Prompt ::
Set down, exactly as written, every line from the top of the records below to the line containing "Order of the", both ends included, and no others.
=== Section Start ===
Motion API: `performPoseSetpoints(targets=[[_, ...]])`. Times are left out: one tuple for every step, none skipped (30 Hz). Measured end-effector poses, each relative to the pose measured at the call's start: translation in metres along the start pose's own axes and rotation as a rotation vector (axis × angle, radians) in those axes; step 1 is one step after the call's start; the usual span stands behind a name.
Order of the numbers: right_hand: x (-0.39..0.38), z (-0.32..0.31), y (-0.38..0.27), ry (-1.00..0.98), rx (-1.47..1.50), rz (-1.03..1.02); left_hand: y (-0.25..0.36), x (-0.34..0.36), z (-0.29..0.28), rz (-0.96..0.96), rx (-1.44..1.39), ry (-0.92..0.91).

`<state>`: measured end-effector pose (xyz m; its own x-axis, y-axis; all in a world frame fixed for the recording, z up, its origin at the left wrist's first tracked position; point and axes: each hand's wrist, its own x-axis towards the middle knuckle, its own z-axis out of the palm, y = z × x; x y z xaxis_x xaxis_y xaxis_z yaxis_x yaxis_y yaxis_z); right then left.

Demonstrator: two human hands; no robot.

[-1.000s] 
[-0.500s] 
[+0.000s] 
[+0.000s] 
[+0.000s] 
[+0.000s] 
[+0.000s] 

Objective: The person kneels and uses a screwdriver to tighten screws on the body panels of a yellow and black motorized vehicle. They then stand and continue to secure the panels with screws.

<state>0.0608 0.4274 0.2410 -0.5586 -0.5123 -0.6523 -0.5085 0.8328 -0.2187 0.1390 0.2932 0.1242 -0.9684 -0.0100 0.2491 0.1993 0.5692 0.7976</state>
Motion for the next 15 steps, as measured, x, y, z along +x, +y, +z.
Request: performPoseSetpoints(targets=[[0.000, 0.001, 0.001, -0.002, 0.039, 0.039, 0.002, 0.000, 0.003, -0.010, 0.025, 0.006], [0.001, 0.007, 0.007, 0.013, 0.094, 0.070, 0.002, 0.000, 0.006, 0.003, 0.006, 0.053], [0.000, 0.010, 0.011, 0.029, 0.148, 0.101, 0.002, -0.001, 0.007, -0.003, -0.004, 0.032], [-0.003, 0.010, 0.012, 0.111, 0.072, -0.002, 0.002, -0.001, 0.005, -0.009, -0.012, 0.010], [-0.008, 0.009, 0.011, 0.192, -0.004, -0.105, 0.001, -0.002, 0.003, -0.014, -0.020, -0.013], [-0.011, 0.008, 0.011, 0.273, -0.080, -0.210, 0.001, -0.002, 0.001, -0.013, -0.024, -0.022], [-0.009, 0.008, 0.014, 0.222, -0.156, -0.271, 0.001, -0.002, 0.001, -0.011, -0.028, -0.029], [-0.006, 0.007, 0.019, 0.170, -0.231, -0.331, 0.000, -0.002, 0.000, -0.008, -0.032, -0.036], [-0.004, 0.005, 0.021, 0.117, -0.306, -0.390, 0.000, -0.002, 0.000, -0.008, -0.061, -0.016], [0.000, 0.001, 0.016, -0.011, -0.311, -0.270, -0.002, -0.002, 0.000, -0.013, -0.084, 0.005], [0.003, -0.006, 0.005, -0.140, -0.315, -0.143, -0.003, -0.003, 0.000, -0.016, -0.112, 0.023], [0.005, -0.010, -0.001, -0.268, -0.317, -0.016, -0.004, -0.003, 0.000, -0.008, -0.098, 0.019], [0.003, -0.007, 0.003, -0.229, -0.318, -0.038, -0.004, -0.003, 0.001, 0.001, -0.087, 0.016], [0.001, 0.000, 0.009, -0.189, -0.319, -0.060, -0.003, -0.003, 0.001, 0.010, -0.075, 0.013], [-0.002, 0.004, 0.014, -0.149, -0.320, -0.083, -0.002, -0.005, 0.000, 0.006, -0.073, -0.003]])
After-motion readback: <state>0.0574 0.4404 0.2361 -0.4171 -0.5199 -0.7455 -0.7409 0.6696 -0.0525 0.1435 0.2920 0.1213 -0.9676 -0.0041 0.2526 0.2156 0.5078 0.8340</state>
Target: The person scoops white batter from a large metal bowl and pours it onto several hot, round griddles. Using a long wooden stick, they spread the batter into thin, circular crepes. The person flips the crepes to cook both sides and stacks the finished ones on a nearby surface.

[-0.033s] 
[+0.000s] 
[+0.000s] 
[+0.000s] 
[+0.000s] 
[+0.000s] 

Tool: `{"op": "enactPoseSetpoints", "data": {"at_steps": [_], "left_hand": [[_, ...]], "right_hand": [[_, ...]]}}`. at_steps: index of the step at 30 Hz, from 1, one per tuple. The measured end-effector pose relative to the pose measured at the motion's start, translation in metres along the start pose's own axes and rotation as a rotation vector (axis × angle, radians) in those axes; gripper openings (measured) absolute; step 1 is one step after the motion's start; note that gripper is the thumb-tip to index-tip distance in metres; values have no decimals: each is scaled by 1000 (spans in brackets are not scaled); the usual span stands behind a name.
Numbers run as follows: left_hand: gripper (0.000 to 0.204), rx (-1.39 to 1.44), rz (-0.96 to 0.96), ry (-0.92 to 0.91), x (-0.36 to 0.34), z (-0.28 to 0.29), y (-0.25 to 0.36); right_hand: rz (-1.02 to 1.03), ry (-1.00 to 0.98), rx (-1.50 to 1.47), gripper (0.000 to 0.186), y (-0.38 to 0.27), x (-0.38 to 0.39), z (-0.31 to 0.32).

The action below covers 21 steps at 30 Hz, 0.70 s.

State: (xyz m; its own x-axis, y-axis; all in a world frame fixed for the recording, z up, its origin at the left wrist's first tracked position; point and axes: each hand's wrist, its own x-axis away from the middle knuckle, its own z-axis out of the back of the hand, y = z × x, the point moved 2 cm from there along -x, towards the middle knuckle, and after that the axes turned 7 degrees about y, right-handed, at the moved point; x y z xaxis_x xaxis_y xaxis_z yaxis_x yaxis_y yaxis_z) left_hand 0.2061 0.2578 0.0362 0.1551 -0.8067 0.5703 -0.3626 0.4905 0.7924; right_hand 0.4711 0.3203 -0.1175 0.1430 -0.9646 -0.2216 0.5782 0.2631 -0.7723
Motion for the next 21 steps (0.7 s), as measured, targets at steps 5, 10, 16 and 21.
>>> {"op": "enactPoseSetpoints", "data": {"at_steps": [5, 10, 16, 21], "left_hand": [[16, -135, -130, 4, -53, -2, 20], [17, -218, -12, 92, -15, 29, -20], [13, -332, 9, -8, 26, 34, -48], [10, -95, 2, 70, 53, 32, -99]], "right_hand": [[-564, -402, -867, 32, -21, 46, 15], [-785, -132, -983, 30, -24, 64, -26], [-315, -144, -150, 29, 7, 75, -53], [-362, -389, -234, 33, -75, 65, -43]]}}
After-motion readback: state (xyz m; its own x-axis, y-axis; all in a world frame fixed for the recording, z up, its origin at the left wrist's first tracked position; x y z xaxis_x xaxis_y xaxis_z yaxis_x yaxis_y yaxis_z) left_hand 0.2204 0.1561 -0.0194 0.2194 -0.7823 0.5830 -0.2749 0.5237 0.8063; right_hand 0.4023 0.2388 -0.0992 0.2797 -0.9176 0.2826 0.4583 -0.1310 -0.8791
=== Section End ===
Worked solution ::
Motion API: `performPoseSetpoints(targets=[[_, ...]])`. Times are left out: one tuple for every step, none skipped (30 Hz). Measured end-effector poses, each relative to the pose measured at the call's start: translation in metres along the start pose's own axes and rotation as a rotation vector (axis × angle, radians) in those axes; step 1 is one step after the call's start; the usual span stands behind a name.
Order of the numbers: right_hand: x (-0.39..0.38), z (-0.32..0.31), y (-0.38..0.27), ry (-1.00..0.98), rx (-1.47..1.50), rz (-1.03..1.02); left_hand: y (-0.25..0.36), x (-0.34..0.36), z (-0.29..0.28), rz (-0.96..0.96), rx (-1.44..1.39), ry (-0.92..0.91).

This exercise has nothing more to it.